— TASK STATEMENT —
Repeat the records verbatim and leave the pictures out of your copy.
-------- DATA SECTION --------
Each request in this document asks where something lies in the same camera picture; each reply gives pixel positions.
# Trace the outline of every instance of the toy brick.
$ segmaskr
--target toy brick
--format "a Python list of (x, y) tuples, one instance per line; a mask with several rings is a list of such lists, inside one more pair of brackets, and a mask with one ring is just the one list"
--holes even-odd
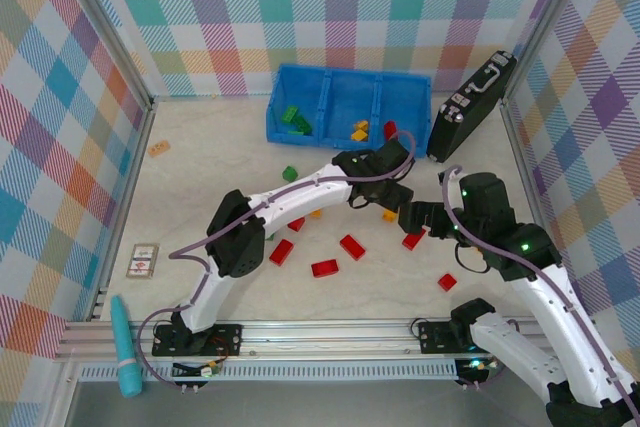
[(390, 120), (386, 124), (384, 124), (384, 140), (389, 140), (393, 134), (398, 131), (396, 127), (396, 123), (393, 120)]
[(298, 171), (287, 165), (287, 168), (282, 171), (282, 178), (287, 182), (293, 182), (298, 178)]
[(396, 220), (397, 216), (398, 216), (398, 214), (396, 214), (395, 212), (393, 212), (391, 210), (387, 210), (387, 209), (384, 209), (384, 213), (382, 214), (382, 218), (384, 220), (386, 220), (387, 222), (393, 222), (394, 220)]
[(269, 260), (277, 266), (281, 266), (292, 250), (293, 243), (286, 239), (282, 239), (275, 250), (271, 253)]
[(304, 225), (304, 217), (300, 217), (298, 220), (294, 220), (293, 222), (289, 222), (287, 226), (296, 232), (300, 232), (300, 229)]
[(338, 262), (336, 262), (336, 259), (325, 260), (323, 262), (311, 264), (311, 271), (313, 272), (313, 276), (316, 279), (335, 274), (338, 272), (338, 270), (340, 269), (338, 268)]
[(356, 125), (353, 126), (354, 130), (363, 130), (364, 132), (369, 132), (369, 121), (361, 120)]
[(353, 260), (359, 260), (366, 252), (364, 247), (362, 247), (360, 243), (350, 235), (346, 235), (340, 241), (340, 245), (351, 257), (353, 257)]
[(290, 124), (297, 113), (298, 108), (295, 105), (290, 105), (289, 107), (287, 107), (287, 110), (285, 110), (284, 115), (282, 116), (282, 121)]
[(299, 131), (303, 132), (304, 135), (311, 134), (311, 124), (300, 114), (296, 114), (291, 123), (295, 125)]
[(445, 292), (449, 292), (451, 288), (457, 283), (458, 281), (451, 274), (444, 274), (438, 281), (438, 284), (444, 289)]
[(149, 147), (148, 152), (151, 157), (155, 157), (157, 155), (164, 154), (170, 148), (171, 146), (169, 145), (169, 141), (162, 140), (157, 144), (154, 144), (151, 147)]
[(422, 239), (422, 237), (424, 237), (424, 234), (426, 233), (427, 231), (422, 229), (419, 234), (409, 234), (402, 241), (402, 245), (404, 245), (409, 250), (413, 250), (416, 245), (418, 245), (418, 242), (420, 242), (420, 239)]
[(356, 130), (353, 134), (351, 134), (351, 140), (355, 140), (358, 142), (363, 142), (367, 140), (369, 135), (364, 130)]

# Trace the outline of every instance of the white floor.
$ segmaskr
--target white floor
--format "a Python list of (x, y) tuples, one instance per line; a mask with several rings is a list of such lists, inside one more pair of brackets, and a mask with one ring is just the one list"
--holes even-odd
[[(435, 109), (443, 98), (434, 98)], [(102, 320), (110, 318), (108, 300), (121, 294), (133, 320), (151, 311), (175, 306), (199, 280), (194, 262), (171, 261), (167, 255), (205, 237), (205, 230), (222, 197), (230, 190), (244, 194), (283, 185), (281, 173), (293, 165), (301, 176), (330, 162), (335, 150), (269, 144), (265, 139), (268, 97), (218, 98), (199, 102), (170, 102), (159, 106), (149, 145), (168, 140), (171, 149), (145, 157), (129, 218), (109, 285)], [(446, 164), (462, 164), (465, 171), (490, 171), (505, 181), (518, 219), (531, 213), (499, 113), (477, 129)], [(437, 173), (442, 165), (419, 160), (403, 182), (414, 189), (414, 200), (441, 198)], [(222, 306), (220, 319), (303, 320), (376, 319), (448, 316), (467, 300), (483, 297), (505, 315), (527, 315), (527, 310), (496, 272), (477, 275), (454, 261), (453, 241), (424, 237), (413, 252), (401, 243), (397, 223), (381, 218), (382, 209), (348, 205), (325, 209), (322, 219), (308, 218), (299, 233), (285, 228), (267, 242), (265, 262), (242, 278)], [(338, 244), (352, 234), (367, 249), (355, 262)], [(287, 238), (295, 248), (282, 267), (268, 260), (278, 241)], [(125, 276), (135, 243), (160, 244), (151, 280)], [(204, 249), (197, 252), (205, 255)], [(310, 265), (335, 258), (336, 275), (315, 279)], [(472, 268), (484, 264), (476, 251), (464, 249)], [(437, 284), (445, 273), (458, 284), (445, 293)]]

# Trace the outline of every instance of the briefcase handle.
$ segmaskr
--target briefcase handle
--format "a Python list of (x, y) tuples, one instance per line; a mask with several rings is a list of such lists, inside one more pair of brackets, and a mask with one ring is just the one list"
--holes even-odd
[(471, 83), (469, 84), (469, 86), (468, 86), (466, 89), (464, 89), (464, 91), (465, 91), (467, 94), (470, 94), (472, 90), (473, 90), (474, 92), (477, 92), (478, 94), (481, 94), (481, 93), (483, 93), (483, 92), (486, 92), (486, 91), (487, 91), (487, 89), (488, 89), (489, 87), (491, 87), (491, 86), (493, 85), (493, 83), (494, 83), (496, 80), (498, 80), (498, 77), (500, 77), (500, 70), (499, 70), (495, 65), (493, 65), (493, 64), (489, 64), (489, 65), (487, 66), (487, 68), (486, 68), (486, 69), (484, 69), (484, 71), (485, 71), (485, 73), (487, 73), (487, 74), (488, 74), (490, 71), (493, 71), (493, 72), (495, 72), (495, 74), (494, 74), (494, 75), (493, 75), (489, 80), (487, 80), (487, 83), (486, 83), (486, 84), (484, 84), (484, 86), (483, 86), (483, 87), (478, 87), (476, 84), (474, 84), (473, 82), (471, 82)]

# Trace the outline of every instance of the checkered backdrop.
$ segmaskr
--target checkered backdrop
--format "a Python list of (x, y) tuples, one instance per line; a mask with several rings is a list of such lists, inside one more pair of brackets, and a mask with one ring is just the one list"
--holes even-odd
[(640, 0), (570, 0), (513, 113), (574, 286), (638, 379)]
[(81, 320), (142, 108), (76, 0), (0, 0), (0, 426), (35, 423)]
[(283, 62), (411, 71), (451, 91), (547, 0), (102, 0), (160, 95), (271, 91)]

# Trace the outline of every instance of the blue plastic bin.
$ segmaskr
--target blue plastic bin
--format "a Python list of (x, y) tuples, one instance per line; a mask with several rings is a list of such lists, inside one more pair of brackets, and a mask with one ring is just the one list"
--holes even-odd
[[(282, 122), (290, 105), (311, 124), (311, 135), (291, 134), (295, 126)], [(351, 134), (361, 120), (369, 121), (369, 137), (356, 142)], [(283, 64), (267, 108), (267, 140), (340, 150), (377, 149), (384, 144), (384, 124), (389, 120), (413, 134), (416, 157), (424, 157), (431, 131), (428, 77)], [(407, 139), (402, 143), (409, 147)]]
--------
— THE COMPLETED TASK —
Each request in this document asks where something lies in the same camera picture; each reply gives pixel positions.
# Trace the outline of every instance of the toy brick.
$ segmaskr
--target toy brick
--format "a Python list of (x, y) tuples, one instance per line; a mask with several rings is a list of such lists, inside one more pair of brackets, and a mask with one ring is just the one list"
--holes even-odd
[(390, 120), (386, 124), (384, 124), (384, 140), (389, 140), (393, 134), (398, 131), (396, 127), (396, 123), (393, 120)]
[(298, 171), (287, 165), (287, 168), (282, 171), (282, 178), (287, 182), (293, 182), (298, 178)]
[(396, 220), (397, 216), (398, 216), (398, 214), (396, 214), (395, 212), (393, 212), (391, 210), (387, 210), (387, 209), (384, 209), (384, 213), (382, 214), (382, 218), (384, 220), (386, 220), (387, 222), (393, 222), (394, 220)]
[(269, 260), (277, 266), (281, 266), (292, 250), (293, 243), (286, 239), (282, 239), (275, 250), (271, 253)]
[(304, 225), (304, 217), (300, 217), (298, 220), (294, 220), (293, 222), (289, 222), (287, 226), (296, 232), (300, 232), (300, 229)]
[(338, 262), (336, 262), (336, 259), (325, 260), (323, 262), (311, 264), (311, 271), (313, 272), (313, 276), (316, 279), (335, 274), (338, 272), (338, 270), (340, 269), (338, 268)]
[(356, 125), (353, 126), (354, 130), (363, 130), (364, 132), (369, 132), (369, 121), (361, 120)]
[(353, 260), (359, 260), (366, 252), (364, 247), (362, 247), (360, 243), (350, 235), (346, 235), (340, 241), (340, 245), (351, 257), (353, 257)]
[(290, 124), (297, 113), (298, 108), (295, 105), (290, 105), (289, 107), (287, 107), (287, 110), (285, 110), (284, 115), (282, 116), (282, 121)]
[(299, 131), (303, 132), (304, 135), (311, 134), (311, 124), (300, 114), (296, 114), (291, 123), (295, 125)]
[(445, 292), (449, 292), (451, 288), (457, 283), (458, 281), (451, 274), (444, 274), (438, 281), (438, 284), (444, 289)]
[(149, 147), (148, 152), (151, 157), (155, 157), (157, 155), (164, 154), (170, 148), (171, 146), (169, 145), (169, 141), (162, 140), (157, 144), (154, 144), (151, 147)]
[(422, 239), (422, 237), (424, 237), (424, 234), (426, 233), (427, 231), (422, 229), (419, 234), (409, 234), (402, 241), (402, 245), (404, 245), (409, 250), (413, 250), (416, 245), (418, 245), (418, 242), (420, 242), (420, 239)]
[(356, 130), (353, 134), (351, 134), (351, 140), (355, 140), (358, 142), (363, 142), (367, 140), (369, 135), (364, 130)]

# Trace the outline of every instance of the white floor.
$ segmaskr
--target white floor
--format "a Python list of (x, y) tuples, one instance per line; a mask with several rings is a list of such lists, inside one more pair of brackets, and a mask with one ring is just the one list"
--holes even-odd
[[(435, 109), (443, 98), (434, 98)], [(102, 320), (110, 318), (108, 300), (121, 294), (133, 320), (151, 311), (175, 306), (199, 280), (194, 262), (171, 261), (167, 255), (205, 237), (205, 230), (222, 197), (230, 190), (244, 194), (283, 185), (281, 173), (293, 165), (301, 176), (330, 162), (335, 150), (269, 144), (265, 139), (268, 97), (218, 98), (199, 102), (170, 102), (159, 106), (149, 145), (168, 140), (171, 149), (145, 157), (129, 218), (109, 285)], [(446, 164), (462, 164), (465, 171), (490, 171), (505, 181), (518, 219), (531, 213), (499, 113), (477, 129)], [(437, 173), (442, 165), (419, 160), (403, 182), (414, 189), (414, 200), (441, 198)], [(222, 306), (220, 319), (303, 320), (376, 319), (448, 316), (467, 300), (483, 297), (505, 315), (527, 315), (527, 310), (496, 272), (477, 275), (454, 261), (453, 241), (424, 237), (413, 252), (401, 243), (397, 223), (381, 218), (382, 209), (348, 205), (325, 209), (322, 219), (308, 218), (299, 233), (285, 228), (267, 242), (265, 262), (242, 278)], [(338, 244), (352, 234), (367, 249), (355, 262)], [(287, 238), (295, 248), (282, 267), (268, 260), (278, 241)], [(125, 276), (135, 243), (160, 244), (151, 280)], [(204, 249), (197, 252), (205, 255)], [(310, 265), (335, 258), (336, 275), (315, 279)], [(472, 268), (484, 264), (476, 251), (464, 249)], [(437, 284), (445, 273), (458, 284), (445, 293)]]

# Trace the outline of every instance of the briefcase handle.
$ segmaskr
--target briefcase handle
--format "a Python list of (x, y) tuples, one instance per line; a mask with several rings is a list of such lists, inside one more pair of brackets, and a mask with one ring is just the one list"
--holes even-odd
[(471, 83), (469, 84), (469, 86), (468, 86), (466, 89), (464, 89), (464, 91), (465, 91), (467, 94), (470, 94), (472, 90), (473, 90), (474, 92), (477, 92), (478, 94), (481, 94), (481, 93), (483, 93), (483, 92), (486, 92), (486, 91), (487, 91), (487, 89), (488, 89), (489, 87), (491, 87), (491, 86), (493, 85), (493, 83), (494, 83), (496, 80), (498, 80), (498, 77), (500, 77), (500, 70), (499, 70), (495, 65), (493, 65), (493, 64), (489, 64), (489, 65), (487, 66), (487, 68), (486, 68), (486, 69), (484, 69), (484, 71), (485, 71), (485, 73), (487, 73), (487, 74), (488, 74), (490, 71), (493, 71), (493, 72), (495, 72), (495, 74), (494, 74), (494, 75), (493, 75), (489, 80), (487, 80), (487, 83), (486, 83), (486, 84), (484, 84), (484, 86), (483, 86), (483, 87), (478, 87), (476, 84), (474, 84), (473, 82), (471, 82)]

# Trace the outline of every instance of the checkered backdrop.
$ segmaskr
--target checkered backdrop
--format "a Python list of (x, y) tuples, one instance per line; a mask with several rings is a list of such lists, inside one more pair of brackets, and a mask with one ring is just the one list"
--holes even-odd
[(640, 0), (570, 0), (513, 113), (574, 286), (638, 379)]
[(81, 320), (142, 108), (76, 0), (0, 0), (0, 426), (35, 423)]
[(283, 62), (411, 71), (451, 91), (547, 0), (102, 0), (160, 95), (271, 91)]

# Trace the outline of every instance of the blue plastic bin.
$ segmaskr
--target blue plastic bin
--format "a Python list of (x, y) tuples, one instance per line; a mask with several rings is a list of such lists, inside one more pair of brackets, and a mask with one ring is just the one list"
--holes even-odd
[[(282, 122), (290, 105), (311, 124), (311, 135), (291, 134), (295, 126)], [(351, 134), (361, 120), (369, 121), (369, 137), (356, 142)], [(283, 64), (267, 108), (267, 140), (340, 150), (377, 149), (384, 144), (384, 124), (389, 120), (413, 134), (416, 157), (424, 157), (431, 131), (428, 77)], [(407, 139), (402, 143), (409, 147)]]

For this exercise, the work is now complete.